A slight shifting of his position caused him all at once to encounter the eyes of the unseen presence with his own! The stout-nerved young fellow was startled to the very heart. Was the unseen presence startled also? At all events, the shock found Balder Helwyse his tongue, seldom before tied up without his consent.

"I hope I'm not disturbing your solitude. You are not a noisy neighbor, sir."

So flat fell the words on the blank darkness, it seemed as if there could never be a reply. Nevertheless, a reply came.

"You must come much nearer me than you are, to disturb my solitude. It does not consist in being without a companion."
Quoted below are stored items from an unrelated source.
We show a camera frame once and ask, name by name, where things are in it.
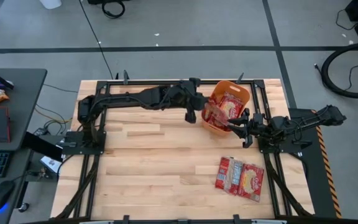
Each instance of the computer mouse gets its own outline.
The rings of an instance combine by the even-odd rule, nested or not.
[[[15,182],[11,180],[0,183],[0,209],[6,204],[14,188]]]

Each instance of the desk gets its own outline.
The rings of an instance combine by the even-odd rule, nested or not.
[[[15,151],[6,176],[0,178],[0,183],[24,175],[27,170],[32,152],[30,149],[21,149],[21,145],[46,74],[44,69],[0,69],[0,76],[15,85],[14,90],[6,90],[10,100],[0,103],[0,106],[9,108],[11,118],[11,142],[0,143],[0,150]],[[24,185],[24,177],[17,179],[15,183],[6,207],[0,211],[0,223],[9,222]]]
[[[264,82],[272,116],[289,116],[280,80]],[[153,86],[119,85],[113,86],[111,93],[138,92],[149,87]],[[251,93],[249,85],[244,87]],[[77,100],[93,95],[95,89],[96,81],[82,81]],[[209,96],[213,89],[214,85],[201,85],[198,91]],[[254,113],[252,98],[247,107]],[[187,123],[184,116],[183,109],[108,110],[108,137],[100,157],[92,220],[122,220],[123,215],[130,215],[131,220],[232,219],[234,214],[241,218],[274,217],[266,174],[259,203],[214,188],[222,156],[264,167],[257,143],[243,149],[242,141],[233,133],[222,138],[202,128],[200,112],[196,124]],[[76,117],[77,108],[71,126],[74,130],[80,125]],[[288,188],[313,213],[302,163],[286,154],[281,160]],[[58,215],[76,192],[82,161],[83,156],[73,156],[62,167],[51,217]],[[280,190],[277,191],[284,214]],[[82,215],[85,205],[83,197]]]

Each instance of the concrete floor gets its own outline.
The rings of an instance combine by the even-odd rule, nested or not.
[[[98,45],[79,2],[62,1],[61,7],[49,11],[35,0],[0,0],[0,49],[17,50],[16,53],[0,54],[0,68],[46,68],[45,82],[68,90],[77,90],[80,80],[109,78],[101,54],[97,50],[85,52]],[[358,219],[358,100],[337,96],[322,86],[313,64],[322,65],[331,52],[315,49],[276,52],[272,47],[357,43],[358,37],[353,30],[343,30],[335,25],[336,13],[349,2],[131,0],[125,2],[127,11],[118,20],[104,17],[98,6],[90,6],[86,1],[83,4],[103,47],[128,47],[128,52],[106,50],[113,74],[126,69],[131,78],[237,78],[244,72],[244,78],[284,80],[288,99],[295,99],[289,106],[294,103],[299,108],[338,106],[348,120],[340,127],[323,128],[324,140],[342,215]],[[270,33],[273,24],[267,19],[269,13],[265,13],[267,5],[277,34]],[[352,25],[346,14],[341,14],[339,23]],[[152,48],[156,44],[159,47],[201,48],[199,51],[187,48],[156,51]],[[261,48],[214,50],[212,47],[207,51],[206,46]],[[139,52],[137,47],[151,48]],[[57,48],[77,50],[70,53]],[[43,53],[45,49],[55,53]],[[354,65],[358,65],[358,52],[338,58],[330,68],[333,80],[339,86],[347,87],[349,69]],[[358,91],[358,68],[354,70],[352,81],[354,90]],[[75,98],[75,94],[44,87],[38,104],[64,118],[71,118]],[[46,121],[34,113],[29,131],[43,126]],[[11,223],[46,220],[54,192],[55,184],[30,184],[25,200],[32,206],[25,213],[14,212]]]

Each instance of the orange basket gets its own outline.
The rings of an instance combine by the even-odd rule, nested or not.
[[[237,97],[238,99],[240,99],[242,101],[242,103],[244,104],[244,106],[241,108],[241,112],[239,113],[240,115],[242,114],[242,112],[246,109],[246,104],[249,101],[250,95],[249,92],[233,83],[227,80],[223,80],[218,82],[218,84],[216,84],[216,87],[214,89],[214,91],[212,92],[212,95],[215,95],[216,100],[218,102],[220,102],[222,100],[222,97],[224,95],[225,92],[228,92],[230,94],[232,94],[233,96]],[[218,127],[215,127],[213,124],[209,124],[204,120],[204,114],[205,114],[205,110],[203,110],[202,112],[202,125],[204,128],[210,130],[212,133],[218,134],[220,136],[227,136],[231,131],[224,131]]]

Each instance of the butcher block tabletop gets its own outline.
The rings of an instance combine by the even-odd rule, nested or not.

The quality of this voice of darkness was peculiar. It sounded old, yet of an age that had not outlived the devil of youth. Probably the invisibility of the speaker enhanced its effect. With most of the elements of pleasing, it was nevertheless repulsive. It was soft, fluent, polished, but savage license was not far off, hard held by a slender leash; an underlying suggestion of harsh discordance. The utterance, though somewhat rapid, was carefully distinct.

Helwyse had the gift of familiarity,--of that rare kind of familiarity which does not degenerate into contempt. But there was an incongruity about this person, hard to assimilate. In a couple of not very original sentences, he had wrought upon his listener an effect of depraved intellectual power, strangely combined with artless simplicity,--an unspeakably distasteful conjunction! Imagination, freed from the check of the senses, easily becomes grotesque; and Helwyse, unable to see his companion, had no difficulty in picturing him as a grisly monster, having a satanic head set upon the ingenuous shoulders of a child. And what was Helwyse himself? No longer, surely, the gravely humorous moralizer? The laws of harmony forbid! He is a monster likewise; say--since grotesqueness is in vogue--the heart of Lucifer burning beneath the cool brain of a Grecian sage. The symbolism is not inapt, since Helwyse, while afflicted with pride and ambition as abstract as boundless, had, at the same time, a logical, fearless brain, and keen delight in beauty.

"I was just thinking," remarked the latter monster, "that this was a good place for confidential conversation."

"You believe, then, that talking relieves the mind?" rejoined the former, softly.

"I believe a thief or a murderer would be glad of an hour--such as now passes--to impart the story of what is dragging him to Hell. And even the best houses are better for an airing!"

"A pregnant idea! There are certainly some topics one would like to discuss, free from the restraint that responsibility imposes. Have you ever reflected on the subject of omnipotence?"